◆ Listed records:
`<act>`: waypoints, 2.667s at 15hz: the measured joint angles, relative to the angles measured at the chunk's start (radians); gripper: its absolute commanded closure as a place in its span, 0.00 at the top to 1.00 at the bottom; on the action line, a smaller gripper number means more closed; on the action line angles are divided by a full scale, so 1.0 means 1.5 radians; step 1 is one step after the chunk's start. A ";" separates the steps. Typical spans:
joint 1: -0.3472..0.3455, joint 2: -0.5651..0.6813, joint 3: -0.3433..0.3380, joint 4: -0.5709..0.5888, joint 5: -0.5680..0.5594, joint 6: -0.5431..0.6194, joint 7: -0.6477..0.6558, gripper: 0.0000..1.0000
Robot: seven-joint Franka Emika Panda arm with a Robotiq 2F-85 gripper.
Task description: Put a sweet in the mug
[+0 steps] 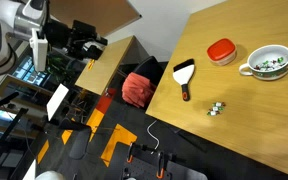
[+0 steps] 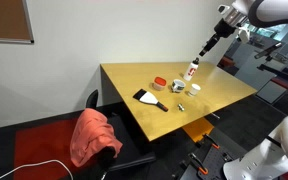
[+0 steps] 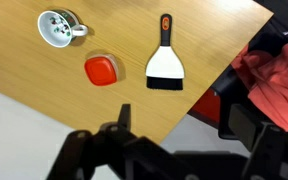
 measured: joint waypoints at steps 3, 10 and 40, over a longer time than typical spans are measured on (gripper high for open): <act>0.000 0.000 0.000 0.000 0.000 0.000 0.000 1.00; -0.006 0.004 0.000 -0.001 -0.005 0.000 0.015 1.00; -0.173 0.319 -0.085 -0.111 -0.018 0.340 0.298 1.00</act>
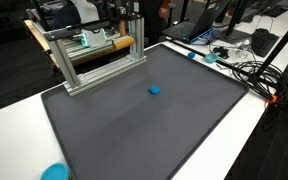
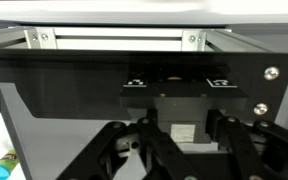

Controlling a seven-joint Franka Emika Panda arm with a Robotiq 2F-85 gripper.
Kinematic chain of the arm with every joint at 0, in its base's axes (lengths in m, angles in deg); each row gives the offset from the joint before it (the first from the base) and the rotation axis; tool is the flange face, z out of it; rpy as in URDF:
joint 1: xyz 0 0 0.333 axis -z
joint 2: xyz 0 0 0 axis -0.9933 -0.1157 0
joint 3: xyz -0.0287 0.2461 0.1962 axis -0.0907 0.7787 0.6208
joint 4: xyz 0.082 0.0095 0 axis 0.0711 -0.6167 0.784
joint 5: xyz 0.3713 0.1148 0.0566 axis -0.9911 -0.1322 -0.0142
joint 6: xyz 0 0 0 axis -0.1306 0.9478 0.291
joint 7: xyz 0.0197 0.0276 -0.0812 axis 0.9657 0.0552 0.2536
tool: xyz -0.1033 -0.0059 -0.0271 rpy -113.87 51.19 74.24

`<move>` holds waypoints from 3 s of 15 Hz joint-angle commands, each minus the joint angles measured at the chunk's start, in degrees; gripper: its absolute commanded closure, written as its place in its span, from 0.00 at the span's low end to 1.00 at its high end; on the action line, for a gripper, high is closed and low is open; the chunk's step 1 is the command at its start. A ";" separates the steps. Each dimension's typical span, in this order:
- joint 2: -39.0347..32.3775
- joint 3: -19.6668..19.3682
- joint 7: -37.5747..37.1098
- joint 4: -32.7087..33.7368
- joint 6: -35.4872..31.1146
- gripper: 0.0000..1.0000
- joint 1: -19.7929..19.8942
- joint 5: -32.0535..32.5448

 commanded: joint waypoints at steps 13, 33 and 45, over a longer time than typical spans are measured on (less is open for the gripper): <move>-24.24 13.74 -32.50 20.53 -12.40 0.52 -0.04 9.93; -35.76 1.54 -24.60 32.19 -10.50 0.52 0.07 5.70; -39.03 0.73 -30.66 28.51 -15.61 0.77 -0.96 6.15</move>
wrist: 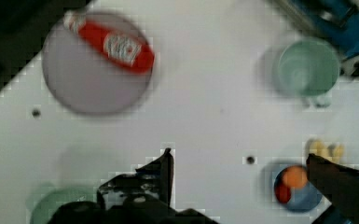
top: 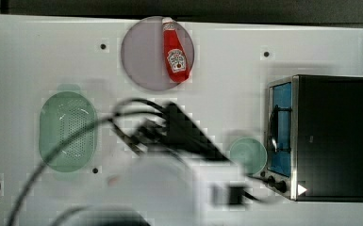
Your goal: Drag strainer left to right.
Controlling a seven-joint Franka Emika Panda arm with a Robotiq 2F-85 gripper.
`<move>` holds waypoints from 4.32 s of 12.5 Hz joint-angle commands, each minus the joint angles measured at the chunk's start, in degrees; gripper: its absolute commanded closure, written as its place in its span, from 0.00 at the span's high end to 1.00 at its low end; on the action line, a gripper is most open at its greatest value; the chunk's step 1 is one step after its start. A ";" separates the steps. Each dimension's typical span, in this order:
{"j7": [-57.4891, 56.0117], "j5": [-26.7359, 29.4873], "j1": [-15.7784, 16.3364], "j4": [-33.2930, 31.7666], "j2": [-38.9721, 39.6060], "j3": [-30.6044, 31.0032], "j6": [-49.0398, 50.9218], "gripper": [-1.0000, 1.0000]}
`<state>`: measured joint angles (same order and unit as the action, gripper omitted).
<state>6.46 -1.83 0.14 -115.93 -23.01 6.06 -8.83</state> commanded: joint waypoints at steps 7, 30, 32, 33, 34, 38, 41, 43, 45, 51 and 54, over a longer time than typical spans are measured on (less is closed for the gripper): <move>47.87 0.48 2.84 -3.63 22.74 23.95 -16.59 1.00; 69.59 -3.31 12.92 -11.09 50.52 9.41 -53.83 1.00; 68.83 -3.31 12.11 -12.43 49.46 8.33 -53.86 1.00; 67.60 -3.31 11.56 -13.14 48.85 7.84 -53.83 1.00; 66.53 -3.31 10.93 -13.94 48.21 7.31 -53.84 1.00; 64.41 -3.31 8.17 -16.49 46.47 4.90 -53.98 1.00; 58.18 -3.31 6.05 -17.47 46.09 2.75 -53.99 1.00; 54.12 -3.31 4.81 -17.81 46.03 0.77 -53.98 1.00; 50.83 -3.31 3.76 -18.52 45.78 -1.32 -54.10 1.00; 43.82 -3.31 1.89 -19.84 44.53 -7.35 -54.24 1.00; 38.88 -3.31 1.31 -19.88 44.53 -10.67 -54.31 1.00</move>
<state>50.67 -6.03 0.60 -135.97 22.97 -3.71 -64.23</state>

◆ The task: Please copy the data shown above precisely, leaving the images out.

◆ The answer:
`<act>`: waypoints, 2.667s at 15hz: the measured joint angles, relative to the angles measured at the chunk's start (radians); gripper: its absolute commanded closure as a place in its span, 0.00 at the top to 1.00 at the bottom; on the action line, a smaller gripper number means more closed; on the action line angles are divided by a full scale, so 1.0 means 1.5 radians; step 1 is one step after the chunk's start. A ";" separates the steps. Typical spans:
joint 1: -0.3472..0.3455, joint 2: -0.5651..0.6813, joint 3: -0.3433..0.3380, joint 4: -0.5709..0.5888, joint 5: -0.5680..0.5594, joint 6: -0.5431..0.6194, joint 7: -0.6477..0.6558, gripper: 0.0000..1.0000
Robot: seven-joint Franka Emika Panda arm with a Robotiq 2F-85 gripper.
Task description: Put a sweet in the mug
[+0 steps] 
[+0 steps] 
[+0 steps] 
 measured: joint waypoints at steps 3, 10 and 40, over a longer time than typical spans are measured on (gripper high for open): <act>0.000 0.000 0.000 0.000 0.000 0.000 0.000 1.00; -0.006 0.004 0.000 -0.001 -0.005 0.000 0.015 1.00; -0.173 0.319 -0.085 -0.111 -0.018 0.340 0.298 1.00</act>

Controlling a seven-joint Franka Emika Panda arm with a Robotiq 2F-85 gripper.
Kinematic chain of the arm with every joint at 0, in its base's axes (lengths in m, angles in deg); each row gives the offset from the joint before it (the first from the base) and the rotation axis; tool is the flange face, z out of it; rpy as in URDF:
joint 1: xyz 0 0 0.333 axis -z
joint 2: xyz 0 0 0 axis -0.9933 -0.1157 0
joint 3: xyz -0.0287 0.2461 0.1962 axis -0.0907 0.7787 0.6208
joint 4: xyz 0.082 0.0095 0 axis 0.0711 -0.6167 0.784
joint 5: xyz 0.3713 0.1148 0.0566 axis -0.9911 -0.1322 -0.0142
joint 6: xyz 0 0 0 axis -0.1306 0.9478 0.291
joint 7: xyz 0.0197 0.0276 -0.0812 axis 0.9657 0.0552 0.2536
tool: xyz -0.1033 -0.0059 -0.0271 rpy -113.87 51.19 74.24

`<move>` holds waypoints from 3 s of 15 Hz joint-angle commands, each minus the joint angles measured at the chunk's start, in degrees; gripper: its absolute commanded closure, written as its place in its span, from 0.00 at the span's low end to 1.00 at its high end; on the action line, for a gripper, high is closed and low is open; the chunk's step 1 is the command at its start. A ";" separates the steps. Each dimension's typical span, in this order:
- joint 2: -39.0347..32.3775
- joint 3: -19.6668..19.3682
- joint 7: -37.5747..37.1098
- joint 4: -32.7087..33.7368
- joint 6: -35.4872..31.1146
- gripper: 0.0000..1.0000
- joint 1: -19.7929..19.8942
- joint 5: -32.0535..32.5448

 commanded: joint waypoints at steps 13, 33 and 45, over a longer time than typical spans are measured on (less is open for the gripper): <move>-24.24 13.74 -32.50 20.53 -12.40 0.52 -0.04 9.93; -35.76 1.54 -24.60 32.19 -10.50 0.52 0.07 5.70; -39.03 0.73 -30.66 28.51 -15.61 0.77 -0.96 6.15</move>
wrist: 
top: 
Your goal: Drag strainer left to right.
Controlling a seven-joint Franka Emika Panda arm with a Robotiq 2F-85 gripper.
`<move>` holds waypoints from 4.32 s of 12.5 Hz joint-angle commands, each minus the joint angles measured at the chunk's start, in degrees; gripper: its absolute commanded closure, written as its place in its span, from 0.00 at the span's high end to 1.00 at its low end; on the action line, a gripper is most open at its greatest value; the chunk's step 1 is one step after its start. A ";" separates the steps. Each dimension's typical span, in this order:
{"j7": [-57.4891, 56.0117], "j5": [-26.7359, 29.4873], "j1": [-15.7784, 16.3364], "j4": [-33.2930, 31.7666], "j2": [-38.9721, 39.6060], "j3": [-30.6044, 31.0032], "j6": [-49.0398, 50.9218], "gripper": [-1.0000, 1.0000]}
`<state>`: measured joint angles (same order and unit as the action, gripper omitted).
<state>6.46 -1.83 0.14 -115.93 -23.01 6.06 -8.83</state> commanded: joint waypoints at steps 7, 30, 32, 33, 34, 38, 41, 43, 45, 51 and 54, over a longer time than typical spans are measured on (less is closed for the gripper): <move>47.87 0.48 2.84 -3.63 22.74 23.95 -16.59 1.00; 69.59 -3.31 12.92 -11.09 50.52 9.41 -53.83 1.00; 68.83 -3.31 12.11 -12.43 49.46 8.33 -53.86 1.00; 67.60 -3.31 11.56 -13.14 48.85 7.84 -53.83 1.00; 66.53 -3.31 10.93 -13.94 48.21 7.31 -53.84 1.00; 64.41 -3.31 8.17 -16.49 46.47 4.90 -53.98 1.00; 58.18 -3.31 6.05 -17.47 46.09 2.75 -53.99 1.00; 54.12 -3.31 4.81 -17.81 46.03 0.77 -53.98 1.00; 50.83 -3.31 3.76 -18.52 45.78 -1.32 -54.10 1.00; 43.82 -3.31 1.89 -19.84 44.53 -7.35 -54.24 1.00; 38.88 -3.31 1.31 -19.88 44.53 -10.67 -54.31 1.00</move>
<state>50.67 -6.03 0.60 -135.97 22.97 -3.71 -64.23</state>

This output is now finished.